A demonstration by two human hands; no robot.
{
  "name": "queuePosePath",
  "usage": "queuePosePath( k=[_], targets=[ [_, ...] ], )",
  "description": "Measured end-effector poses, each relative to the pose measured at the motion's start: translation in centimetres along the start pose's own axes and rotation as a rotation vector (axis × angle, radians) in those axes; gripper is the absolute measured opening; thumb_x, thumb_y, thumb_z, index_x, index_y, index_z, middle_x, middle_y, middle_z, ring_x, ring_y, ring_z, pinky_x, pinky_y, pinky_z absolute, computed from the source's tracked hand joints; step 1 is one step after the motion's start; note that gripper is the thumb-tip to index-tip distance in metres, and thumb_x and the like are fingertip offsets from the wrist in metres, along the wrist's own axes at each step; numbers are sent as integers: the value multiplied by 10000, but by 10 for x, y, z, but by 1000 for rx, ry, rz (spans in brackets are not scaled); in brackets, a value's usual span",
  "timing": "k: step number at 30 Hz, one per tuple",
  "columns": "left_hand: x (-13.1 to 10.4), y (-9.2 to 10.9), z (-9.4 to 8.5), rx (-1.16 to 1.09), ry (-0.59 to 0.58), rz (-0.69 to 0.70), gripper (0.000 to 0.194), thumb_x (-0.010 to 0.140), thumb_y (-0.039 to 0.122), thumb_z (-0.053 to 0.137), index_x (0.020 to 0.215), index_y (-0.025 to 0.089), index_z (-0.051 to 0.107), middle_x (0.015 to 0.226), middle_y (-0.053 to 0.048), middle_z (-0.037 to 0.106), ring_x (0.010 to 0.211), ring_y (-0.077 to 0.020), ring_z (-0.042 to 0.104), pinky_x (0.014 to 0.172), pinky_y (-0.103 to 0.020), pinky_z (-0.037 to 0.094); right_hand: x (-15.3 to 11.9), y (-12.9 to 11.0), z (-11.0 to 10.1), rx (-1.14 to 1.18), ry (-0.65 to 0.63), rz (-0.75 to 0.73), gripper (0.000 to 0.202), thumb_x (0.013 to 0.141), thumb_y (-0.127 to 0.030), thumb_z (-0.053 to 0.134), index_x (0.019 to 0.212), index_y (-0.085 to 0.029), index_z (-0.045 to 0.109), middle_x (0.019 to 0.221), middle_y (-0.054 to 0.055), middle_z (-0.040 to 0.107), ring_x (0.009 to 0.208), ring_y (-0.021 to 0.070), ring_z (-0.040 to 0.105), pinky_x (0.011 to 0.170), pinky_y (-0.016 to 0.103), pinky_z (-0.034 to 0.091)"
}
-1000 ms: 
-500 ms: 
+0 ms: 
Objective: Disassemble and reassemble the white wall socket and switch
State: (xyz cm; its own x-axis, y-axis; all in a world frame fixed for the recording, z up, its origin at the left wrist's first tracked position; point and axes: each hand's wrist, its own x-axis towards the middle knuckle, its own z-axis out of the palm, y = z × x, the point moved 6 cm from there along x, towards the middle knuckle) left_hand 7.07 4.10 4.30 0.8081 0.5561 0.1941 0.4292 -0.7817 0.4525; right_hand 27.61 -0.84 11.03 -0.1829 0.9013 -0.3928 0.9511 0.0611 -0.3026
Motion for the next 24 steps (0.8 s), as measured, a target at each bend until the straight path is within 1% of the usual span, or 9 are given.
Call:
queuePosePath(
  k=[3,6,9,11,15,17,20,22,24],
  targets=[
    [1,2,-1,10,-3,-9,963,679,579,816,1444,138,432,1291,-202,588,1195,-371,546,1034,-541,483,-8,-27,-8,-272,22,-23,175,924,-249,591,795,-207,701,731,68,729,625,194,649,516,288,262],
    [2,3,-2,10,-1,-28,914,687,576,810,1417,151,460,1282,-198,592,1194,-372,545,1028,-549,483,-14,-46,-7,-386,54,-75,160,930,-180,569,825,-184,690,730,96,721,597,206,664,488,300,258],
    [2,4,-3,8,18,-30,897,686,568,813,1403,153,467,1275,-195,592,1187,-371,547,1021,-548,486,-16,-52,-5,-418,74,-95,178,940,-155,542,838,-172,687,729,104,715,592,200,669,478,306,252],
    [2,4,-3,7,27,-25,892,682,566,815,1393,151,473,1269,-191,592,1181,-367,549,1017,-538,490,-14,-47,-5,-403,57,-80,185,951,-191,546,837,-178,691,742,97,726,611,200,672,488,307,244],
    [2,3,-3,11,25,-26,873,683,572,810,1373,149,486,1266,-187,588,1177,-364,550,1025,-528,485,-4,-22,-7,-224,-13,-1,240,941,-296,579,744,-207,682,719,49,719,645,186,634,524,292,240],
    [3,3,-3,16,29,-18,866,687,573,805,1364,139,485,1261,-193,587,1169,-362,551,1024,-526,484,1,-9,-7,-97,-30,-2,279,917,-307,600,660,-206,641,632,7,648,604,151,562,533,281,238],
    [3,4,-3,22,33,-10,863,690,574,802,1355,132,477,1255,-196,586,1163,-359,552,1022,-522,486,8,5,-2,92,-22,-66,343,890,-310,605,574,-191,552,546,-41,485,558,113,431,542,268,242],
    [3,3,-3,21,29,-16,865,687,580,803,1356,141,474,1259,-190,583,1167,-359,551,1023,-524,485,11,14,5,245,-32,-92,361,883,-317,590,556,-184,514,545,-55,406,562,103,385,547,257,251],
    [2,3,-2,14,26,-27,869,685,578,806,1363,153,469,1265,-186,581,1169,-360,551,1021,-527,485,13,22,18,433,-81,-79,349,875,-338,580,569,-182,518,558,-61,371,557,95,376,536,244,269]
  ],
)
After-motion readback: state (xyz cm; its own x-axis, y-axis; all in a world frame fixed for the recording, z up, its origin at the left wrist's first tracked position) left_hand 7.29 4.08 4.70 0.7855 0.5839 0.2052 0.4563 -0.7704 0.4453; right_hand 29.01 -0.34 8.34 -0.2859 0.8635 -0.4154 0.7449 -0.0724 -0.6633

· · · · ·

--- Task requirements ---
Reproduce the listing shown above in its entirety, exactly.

--- Written solution ---
A demonstration by two human hands; no robot.
{
  "name": "queuePosePath",
  "usage": "queuePosePath( k=[_], targets=[ [_, ...] ], )",
  "description": "Measured end-effector poses, each relative to the pose measured at the motion's start: translation in centimetres along the start pose's own axes and rotation as a rotation vector (axis × angle, radians) in those axes; gripper is the absolute measured opening; thumb_x, thumb_y, thumb_z, index_x, index_y, index_z, middle_x, middle_y, middle_z, ring_x, ring_y, ring_z, pinky_x, pinky_y, pinky_z absolute, computed from the source's tracked hand joints; step 1 is one step after the motion's start; note that gripper is the thumb-tip to index-tip distance in metres, and thumb_x and the like are fingertip offsets from the wrist in metres, along the wrist's own axes at each step; numbers are sent as integers: the value multiplied by 10000, but by 10 for x, y, z, but by 1000 for rx, ry, rz (spans in brackets are not scaled); in brackets, a value's usual span",
  "timing": "k: step number at 30 Hz, one per tuple",
  "columns": "left_hand: x (-13.1 to 10.4), y (-9.2 to 10.9), z (-9.4 to 8.5), rx (-1.16 to 1.09), ry (-0.59 to 0.58), rz (-0.69 to 0.70), gripper (0.000 to 0.194), thumb_x (-0.010 to 0.140), thumb_y (-0.039 to 0.122), thumb_z (-0.053 to 0.137), index_x (0.020 to 0.215), index_y (-0.025 to 0.089), index_z (-0.051 to 0.107), middle_x (0.015 to 0.226), middle_y (-0.053 to 0.048), middle_z (-0.037 to 0.106), ring_x (0.010 to 0.211), ring_y (-0.077 to 0.020), ring_z (-0.042 to 0.104), pinky_x (0.014 to 0.172), pinky_y (-0.103 to 0.020), pinky_z (-0.037 to 0.094); right_hand: x (-15.3 to 11.9), y (-12.9 to 11.0), z (-11.0 to 10.1), rx (-1.14 to 1.18), ry (-0.65 to 0.63), rz (-0.75 to 0.73), gripper (0.000 to 0.202), thumb_x (0.013 to 0.141), thumb_y (-0.127 to 0.030), thumb_z (-0.053 to 0.134), index_x (0.019 to 0.212), index_y (-0.085 to 0.029), index_z (-0.045 to 0.109), middle_x (0.019 to 0.221), middle_y (-0.054 to 0.055), middle_z (-0.040 to 0.107), ring_x (0.009 to 0.208), ring_y (-0.021 to 0.070), ring_z (-0.040 to 0.105), pinky_x (0.011 to 0.170), pinky_y (-0.016 to 0.103), pinky_z (-0.034 to 0.091)"
}
-1000 ms: 
-500 ms: 
+0 ms: 
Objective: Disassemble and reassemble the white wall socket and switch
State: (xyz cm; its own x-axis, y-axis; all in a world frame fixed for the recording, z up, its origin at the left wrist's first tracked position; point and axes: each hand's wrist, its own x-axis towards the middle knuckle, its own z-axis out of the palm, y = z × x, the point moved 6 cm from there along x, towards the middle knuckle) left_hand 7.07 4.10 4.30 0.8081 0.5561 0.1941 0.4292 -0.7817 0.4525; right_hand 27.61 -0.84 11.03 -0.1829 0.9013 -0.3928 0.9511 0.0611 -0.3026
Motion for the next 24 steps (0.8 s), as measured, a target at each bend until the straight path is within 1% of the usual span, or 9 are given.
Call:
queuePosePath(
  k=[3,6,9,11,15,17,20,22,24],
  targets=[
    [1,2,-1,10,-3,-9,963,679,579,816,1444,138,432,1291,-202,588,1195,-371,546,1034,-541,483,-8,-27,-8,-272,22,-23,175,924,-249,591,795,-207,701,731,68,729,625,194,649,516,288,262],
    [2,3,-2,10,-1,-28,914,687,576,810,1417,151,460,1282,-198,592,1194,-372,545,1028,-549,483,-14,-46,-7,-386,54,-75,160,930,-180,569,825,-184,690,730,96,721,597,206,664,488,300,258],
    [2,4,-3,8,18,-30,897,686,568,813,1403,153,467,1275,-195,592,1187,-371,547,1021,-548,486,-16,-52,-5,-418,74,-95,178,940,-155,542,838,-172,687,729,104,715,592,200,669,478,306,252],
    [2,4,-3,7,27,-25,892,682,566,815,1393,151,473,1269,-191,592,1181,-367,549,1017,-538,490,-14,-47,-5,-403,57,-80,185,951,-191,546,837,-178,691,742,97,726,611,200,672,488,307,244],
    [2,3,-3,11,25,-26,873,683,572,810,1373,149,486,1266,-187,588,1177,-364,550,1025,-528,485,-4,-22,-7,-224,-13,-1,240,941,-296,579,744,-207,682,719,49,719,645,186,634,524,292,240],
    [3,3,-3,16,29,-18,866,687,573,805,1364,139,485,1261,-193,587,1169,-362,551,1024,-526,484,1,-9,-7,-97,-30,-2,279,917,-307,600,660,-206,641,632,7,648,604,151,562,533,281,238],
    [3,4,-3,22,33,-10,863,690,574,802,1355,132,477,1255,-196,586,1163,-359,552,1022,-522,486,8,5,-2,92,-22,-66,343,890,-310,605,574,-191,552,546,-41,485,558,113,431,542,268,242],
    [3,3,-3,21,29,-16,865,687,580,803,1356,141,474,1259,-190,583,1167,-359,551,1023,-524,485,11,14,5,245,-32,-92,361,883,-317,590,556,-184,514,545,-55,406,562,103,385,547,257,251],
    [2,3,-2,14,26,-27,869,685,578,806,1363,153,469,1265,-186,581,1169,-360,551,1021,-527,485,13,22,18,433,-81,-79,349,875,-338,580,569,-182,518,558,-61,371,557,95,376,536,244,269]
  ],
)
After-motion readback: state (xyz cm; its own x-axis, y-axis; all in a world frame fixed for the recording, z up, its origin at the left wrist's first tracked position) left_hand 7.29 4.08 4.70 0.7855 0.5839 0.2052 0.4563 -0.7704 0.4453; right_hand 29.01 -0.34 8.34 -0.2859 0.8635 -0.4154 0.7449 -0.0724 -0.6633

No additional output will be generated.